In order to achieve its affirmed goal of increased market share, Coors has to perfect favorable product that goes beyond social stigmas in spite of the venue or event that it is consumed in. This value proposition was further complicated by the fact that Coors was expected to design a product that compliments a ranging potential mood set during which it was to be consumed. Based on the market research conducted by the brewer, analytical points and impacts were identifiable. This move was geared towards increasing market share through increased consumer selection over current market shareholders across a wide range of consumption categories. The research to ensure the beer gained a great market share was well back up with facts, and it was successful. Neural networks also helped in predicting rating of the beer flavor and profitability in areas where neural networks have been successfully applied. The neural networks created a more general structure for connecting monetary information of a firm to the corresponding bond rating. However, neural networks are not readily interpretable-the end user must employ the insight in interpretation.
The current process for analyzing various flavors combination is cost and time expensive. Effects within the current process include data collection, human taste test sampling, time, and costs. All these are associated with the manufacture of the actual test product (Turban et al., 2011). The approach was both time and money inexpensive. Artificial Neural Networks (ANN) can simulate human choices like the human brain thus was able to parallel process multiple inputs and output combinations that have been designed to attain the weighted values to the particular processing question. The more the layers of a given network structure, the higher the profitability. This approach also added to time, cost and complexity to the problem which was factored into the design of the neural network construct.
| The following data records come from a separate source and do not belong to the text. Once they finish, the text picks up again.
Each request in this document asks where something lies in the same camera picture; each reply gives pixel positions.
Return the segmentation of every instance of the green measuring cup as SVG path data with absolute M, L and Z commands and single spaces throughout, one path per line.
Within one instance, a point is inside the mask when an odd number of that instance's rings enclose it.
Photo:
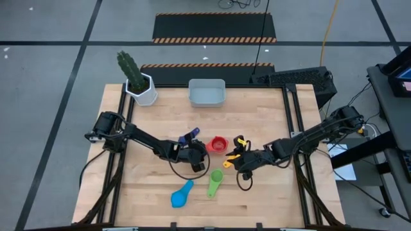
M 214 198 L 218 186 L 223 182 L 224 173 L 221 169 L 215 169 L 210 174 L 210 186 L 208 187 L 207 196 L 209 198 Z

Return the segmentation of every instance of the gray floor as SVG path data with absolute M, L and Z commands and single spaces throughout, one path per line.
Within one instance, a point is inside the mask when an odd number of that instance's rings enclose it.
M 161 12 L 221 12 L 217 0 L 103 0 L 90 40 L 150 41 L 154 15 Z M 230 12 L 244 10 L 234 6 Z M 96 1 L 0 0 L 1 41 L 82 41 Z M 409 0 L 378 3 L 397 41 L 411 42 Z M 270 2 L 278 41 L 315 41 L 324 37 L 334 1 Z M 371 0 L 341 0 L 329 41 L 390 42 Z M 33 176 L 80 46 L 0 46 L 0 230 L 13 230 L 19 219 Z M 116 63 L 124 49 L 139 65 L 166 63 L 253 62 L 257 46 L 89 46 L 82 57 L 66 111 L 33 203 L 26 228 L 54 227 L 71 222 L 78 194 L 78 176 L 85 164 L 89 143 L 83 134 L 91 128 L 106 83 L 125 78 Z M 273 62 L 277 71 L 316 67 L 320 46 L 263 46 L 259 60 Z M 333 72 L 338 94 L 329 111 L 346 105 L 367 83 L 366 68 L 395 56 L 392 46 L 327 46 L 324 65 Z M 354 106 L 366 118 L 378 112 L 372 89 Z M 382 132 L 387 125 L 371 119 Z M 398 210 L 398 192 L 387 182 Z M 347 223 L 354 227 L 409 230 L 411 225 L 381 217 L 374 202 L 344 183 L 338 183 Z M 381 199 L 376 187 L 367 191 Z

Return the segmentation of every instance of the artificial cactus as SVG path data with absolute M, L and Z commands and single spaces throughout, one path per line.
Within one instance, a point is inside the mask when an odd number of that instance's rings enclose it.
M 144 79 L 134 59 L 128 53 L 120 51 L 117 53 L 117 61 L 131 84 L 130 90 L 135 93 L 144 92 L 148 88 L 148 82 Z

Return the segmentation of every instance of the white plant pot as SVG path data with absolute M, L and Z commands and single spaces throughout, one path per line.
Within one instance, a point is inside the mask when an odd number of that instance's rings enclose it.
M 140 94 L 134 94 L 128 89 L 128 80 L 126 81 L 126 92 L 129 93 L 137 102 L 139 106 L 151 106 L 157 99 L 158 93 L 155 90 L 154 82 L 151 76 L 141 73 L 146 80 L 150 83 L 150 87 Z

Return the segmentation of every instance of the yellow and black striped tape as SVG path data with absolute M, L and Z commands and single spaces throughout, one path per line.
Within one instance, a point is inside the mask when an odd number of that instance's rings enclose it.
M 157 13 L 158 15 L 231 15 L 231 14 L 264 14 L 264 12 L 190 12 L 190 13 Z
M 141 68 L 157 67 L 254 67 L 255 63 L 225 63 L 225 64 L 144 64 Z M 258 67 L 274 66 L 272 63 L 257 63 Z
M 204 38 L 154 38 L 156 44 L 178 44 L 178 43 L 274 43 L 274 37 L 204 37 Z
The lesson learnt from Neural Network analysis was that Coors used a Multilayer Perceptron (MLP) architecture with two hidden layers constructed using the NeuroDimension tool suite (NeuroDimension Inc, 2012). The initial attempt of Coors at using an ANN to solve this issue did not succeed. This malfunction was attributed to constraints based on flavor (Turban et al., 2011). In turn, this produced invalid results because of noise issues and the quality factor resulted in reduced variation of the data sets. By focusing on only one, feature, other elements collected and availed to the ANN are reported to have caused underestimated factors to add complication while not impacting the problem being tested.
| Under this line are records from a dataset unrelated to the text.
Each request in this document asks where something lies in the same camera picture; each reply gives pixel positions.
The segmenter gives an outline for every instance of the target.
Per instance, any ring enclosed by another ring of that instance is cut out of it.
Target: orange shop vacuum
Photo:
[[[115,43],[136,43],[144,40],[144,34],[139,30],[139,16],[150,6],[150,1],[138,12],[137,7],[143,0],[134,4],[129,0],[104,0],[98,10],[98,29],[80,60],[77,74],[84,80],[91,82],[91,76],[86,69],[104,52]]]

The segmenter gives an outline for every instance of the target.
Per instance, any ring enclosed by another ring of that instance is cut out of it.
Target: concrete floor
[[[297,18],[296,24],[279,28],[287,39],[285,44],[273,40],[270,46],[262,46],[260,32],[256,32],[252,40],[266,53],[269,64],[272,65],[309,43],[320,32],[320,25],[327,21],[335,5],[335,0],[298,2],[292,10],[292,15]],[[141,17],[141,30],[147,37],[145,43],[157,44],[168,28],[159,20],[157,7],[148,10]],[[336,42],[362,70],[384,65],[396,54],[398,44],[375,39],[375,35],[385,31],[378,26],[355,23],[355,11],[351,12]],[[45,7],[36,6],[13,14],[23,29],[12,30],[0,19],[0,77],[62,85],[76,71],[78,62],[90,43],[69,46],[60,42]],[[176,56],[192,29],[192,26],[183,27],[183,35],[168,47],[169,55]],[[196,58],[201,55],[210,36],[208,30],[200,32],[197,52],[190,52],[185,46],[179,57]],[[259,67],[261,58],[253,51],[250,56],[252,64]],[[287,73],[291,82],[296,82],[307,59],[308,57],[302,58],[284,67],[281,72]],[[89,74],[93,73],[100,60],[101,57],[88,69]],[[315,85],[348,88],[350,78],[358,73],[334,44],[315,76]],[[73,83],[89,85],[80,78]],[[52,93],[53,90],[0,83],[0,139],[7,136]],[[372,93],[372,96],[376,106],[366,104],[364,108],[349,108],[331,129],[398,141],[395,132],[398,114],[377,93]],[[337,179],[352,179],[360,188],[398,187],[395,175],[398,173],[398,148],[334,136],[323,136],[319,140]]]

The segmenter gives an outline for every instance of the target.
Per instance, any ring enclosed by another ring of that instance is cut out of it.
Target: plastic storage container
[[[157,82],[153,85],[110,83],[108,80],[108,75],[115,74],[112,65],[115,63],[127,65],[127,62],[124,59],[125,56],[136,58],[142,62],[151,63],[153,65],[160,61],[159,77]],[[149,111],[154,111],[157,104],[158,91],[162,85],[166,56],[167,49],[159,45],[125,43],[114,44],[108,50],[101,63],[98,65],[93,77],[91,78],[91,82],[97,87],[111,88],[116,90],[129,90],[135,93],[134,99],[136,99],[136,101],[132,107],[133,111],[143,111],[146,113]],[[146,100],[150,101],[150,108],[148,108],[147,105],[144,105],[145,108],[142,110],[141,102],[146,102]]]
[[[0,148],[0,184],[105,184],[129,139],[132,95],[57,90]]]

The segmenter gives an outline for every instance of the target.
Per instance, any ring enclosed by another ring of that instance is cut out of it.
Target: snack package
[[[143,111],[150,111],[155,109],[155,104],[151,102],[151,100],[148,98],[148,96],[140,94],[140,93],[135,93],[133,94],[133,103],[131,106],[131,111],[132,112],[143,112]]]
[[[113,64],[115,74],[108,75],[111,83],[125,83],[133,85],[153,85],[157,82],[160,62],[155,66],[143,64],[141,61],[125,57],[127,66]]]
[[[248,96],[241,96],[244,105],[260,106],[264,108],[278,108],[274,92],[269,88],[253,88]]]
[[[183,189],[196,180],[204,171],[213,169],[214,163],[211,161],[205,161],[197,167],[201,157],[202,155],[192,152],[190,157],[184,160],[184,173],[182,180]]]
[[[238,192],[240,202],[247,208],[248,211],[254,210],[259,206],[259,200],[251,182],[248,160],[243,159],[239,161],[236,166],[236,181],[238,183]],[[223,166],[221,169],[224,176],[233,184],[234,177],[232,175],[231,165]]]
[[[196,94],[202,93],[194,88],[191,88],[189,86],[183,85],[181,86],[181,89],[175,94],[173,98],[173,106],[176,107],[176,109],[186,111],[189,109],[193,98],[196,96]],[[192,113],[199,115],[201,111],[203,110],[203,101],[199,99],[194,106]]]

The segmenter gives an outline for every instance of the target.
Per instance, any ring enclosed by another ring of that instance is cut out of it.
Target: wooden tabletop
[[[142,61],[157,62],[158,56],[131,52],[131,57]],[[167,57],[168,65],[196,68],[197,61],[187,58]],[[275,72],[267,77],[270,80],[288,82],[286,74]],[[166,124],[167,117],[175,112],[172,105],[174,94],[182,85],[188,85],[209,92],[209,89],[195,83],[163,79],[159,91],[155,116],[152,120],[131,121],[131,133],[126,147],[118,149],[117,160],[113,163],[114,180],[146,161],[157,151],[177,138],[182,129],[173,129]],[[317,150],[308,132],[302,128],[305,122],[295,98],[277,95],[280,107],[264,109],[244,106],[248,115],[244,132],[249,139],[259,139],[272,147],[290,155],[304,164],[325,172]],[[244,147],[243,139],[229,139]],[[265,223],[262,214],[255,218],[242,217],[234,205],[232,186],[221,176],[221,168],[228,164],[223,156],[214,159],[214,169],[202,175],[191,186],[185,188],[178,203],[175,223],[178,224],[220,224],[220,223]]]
The method used by Coors lacked reliability in data sets. The data set favored flavor facts and these only considered internal testing (Turban et al., 2011). Based on these assumptions a similar conclusion will be drawn. If one considers the current trends within the spirits market, nontraditional infusion of flavors is gaining popularity in the market. A data set of complimentary flavors combinations already exist that describe binary ratings for bitterness, texture, taste and sweetness. Another issue was that there was no consideration given to the beverage color as part of the presentation impact. Color is usually achieved through the addition of components into formula and brewing process. Either of these aspects can change the flavor. According to Harrington, effervesce of carbonation has an effect on beverage odor, perception, and flavor (2008). These factors were not well-thought-out in the formulation process.
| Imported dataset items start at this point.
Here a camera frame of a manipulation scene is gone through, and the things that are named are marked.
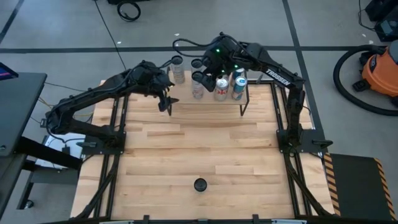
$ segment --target soda can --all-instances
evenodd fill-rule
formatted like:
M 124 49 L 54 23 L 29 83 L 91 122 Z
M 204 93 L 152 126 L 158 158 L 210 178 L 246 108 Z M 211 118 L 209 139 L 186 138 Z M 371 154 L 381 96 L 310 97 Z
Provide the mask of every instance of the soda can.
M 172 67 L 172 71 L 173 71 L 174 81 L 177 84 L 184 83 L 185 82 L 185 74 L 184 74 L 184 66 L 183 66 L 182 57 L 179 55 L 172 57 L 171 67 Z
M 201 73 L 201 71 L 196 71 L 193 73 L 193 75 L 195 75 L 196 73 Z M 192 95 L 195 99 L 200 99 L 203 97 L 204 88 L 205 87 L 203 87 L 200 82 L 192 80 Z
M 197 71 L 201 72 L 202 67 L 203 67 L 203 64 L 202 64 L 200 59 L 197 58 L 197 59 L 193 59 L 191 61 L 191 72 L 192 72 L 192 74 L 194 72 L 197 72 Z
M 245 77 L 236 78 L 234 90 L 232 91 L 232 98 L 234 98 L 235 100 L 240 100 L 243 96 L 247 84 L 248 81 Z
M 224 101 L 227 97 L 229 81 L 225 78 L 220 78 L 216 81 L 216 88 L 214 90 L 214 97 L 218 101 Z
M 244 72 L 244 68 L 240 68 L 232 73 L 232 77 L 231 77 L 231 86 L 232 87 L 235 86 L 236 78 L 241 77 L 243 75 L 243 72 Z

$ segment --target orange vacuum cleaner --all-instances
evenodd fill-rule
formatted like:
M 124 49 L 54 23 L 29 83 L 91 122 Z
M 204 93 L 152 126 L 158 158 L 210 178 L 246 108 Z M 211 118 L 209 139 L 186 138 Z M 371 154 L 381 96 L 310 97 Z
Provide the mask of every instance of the orange vacuum cleaner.
M 352 103 L 370 112 L 398 116 L 397 110 L 386 110 L 369 105 L 351 93 L 341 84 L 340 69 L 352 55 L 363 52 L 359 62 L 363 65 L 362 80 L 353 84 L 355 91 L 374 90 L 391 97 L 391 102 L 398 106 L 398 40 L 387 48 L 375 45 L 362 45 L 345 53 L 337 62 L 333 71 L 333 81 L 337 90 Z

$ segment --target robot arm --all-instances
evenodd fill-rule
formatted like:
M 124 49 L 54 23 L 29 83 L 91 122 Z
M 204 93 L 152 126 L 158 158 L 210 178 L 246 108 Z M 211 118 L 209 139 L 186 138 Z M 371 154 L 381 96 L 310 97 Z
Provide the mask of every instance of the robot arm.
M 107 79 L 101 86 L 89 88 L 86 92 L 60 100 L 46 113 L 47 131 L 54 134 L 69 132 L 87 134 L 103 141 L 116 137 L 117 132 L 109 126 L 95 126 L 73 119 L 73 114 L 83 108 L 108 98 L 119 98 L 137 93 L 159 97 L 159 111 L 165 111 L 178 99 L 167 96 L 169 87 L 174 86 L 169 76 L 152 62 L 142 61 L 133 69 L 126 70 Z
M 269 75 L 277 83 L 290 90 L 286 107 L 288 126 L 285 141 L 292 147 L 301 145 L 300 113 L 305 99 L 304 80 L 273 61 L 267 50 L 257 43 L 238 42 L 223 33 L 212 43 L 202 56 L 206 69 L 202 75 L 196 73 L 192 78 L 200 82 L 208 91 L 213 91 L 217 77 L 230 74 L 239 68 Z

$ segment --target black desk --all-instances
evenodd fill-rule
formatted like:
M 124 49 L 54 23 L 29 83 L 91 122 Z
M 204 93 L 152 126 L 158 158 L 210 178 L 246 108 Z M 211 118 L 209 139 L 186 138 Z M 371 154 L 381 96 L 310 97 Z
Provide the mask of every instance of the black desk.
M 20 73 L 0 81 L 0 219 L 21 170 L 34 171 L 27 155 L 75 170 L 81 166 L 81 160 L 22 136 L 46 78 L 44 73 Z

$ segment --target yellow and black striped tape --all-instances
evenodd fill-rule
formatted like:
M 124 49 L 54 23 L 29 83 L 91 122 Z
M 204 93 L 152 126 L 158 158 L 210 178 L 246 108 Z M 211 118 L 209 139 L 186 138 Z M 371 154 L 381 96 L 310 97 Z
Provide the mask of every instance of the yellow and black striped tape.
M 331 162 L 330 153 L 326 153 L 323 158 L 325 161 L 326 179 L 328 181 L 331 202 L 333 204 L 333 208 L 335 209 L 335 214 L 341 216 L 340 206 L 338 205 L 335 173 L 333 172 L 333 164 Z
M 374 158 L 374 160 L 377 162 L 377 167 L 379 168 L 379 174 L 380 174 L 380 179 L 381 179 L 381 184 L 383 185 L 383 190 L 384 190 L 384 195 L 386 196 L 387 199 L 387 205 L 390 210 L 390 215 L 393 221 L 397 220 L 397 216 L 394 213 L 394 207 L 392 206 L 392 200 L 390 197 L 390 191 L 388 191 L 387 187 L 387 181 L 386 181 L 386 176 L 384 175 L 384 170 L 381 165 L 381 161 L 379 159 Z
The choice of a suitable Artificial Neural Network (ANN) is footed on various criteria (Turban et al., 2011). What kind of decision structure/model is appropriate in the situation? What is the level of supervision that should be applied to the pre-learning models design? What is the fidelity and depth of the modeling data used for design and testing? Which constraints are applied to the modeling software used to construct the ANN? What are the computational impacts that limit the network layering and node depth? All these information is analyzed, and recommendations for the ANN model can then be derived. In Coors’ scenario, a great deal of the data is indefinite, making a perfect response unlikely (Turban et al., 2011). As a result, the best justification and guess recommendation, with no constraints is to be provided. ANNs are difficult to determine since they address computationally difficult issues. However, based on my research of sensory evaluation models that are likely to solve a given problem, I found one that works well. This model is known as the Multilayer Perceptron (MLP) currently selected by Coors. However, I would also recommend a sub-model called the Multiple Input Multiple Output (MIMO). This sub-model is a specific alternate of the Back-propagation design.
Harrington, R. J. (2008). Food and Wire Pairing: A Sensory Experience. Hoboken, NJ: WSiley and Sons Inc.
NeuroDimension Inc. (2012). Neural Network consulting. Retrieved August 10, 2013, from nd.com: http://www.nd.com/resources/partners2.html
Turban, E., Sharda, R., & Delen, D. (2011). Decision support and business intelligence systems (9th ed.). Boston: Prentice Hall.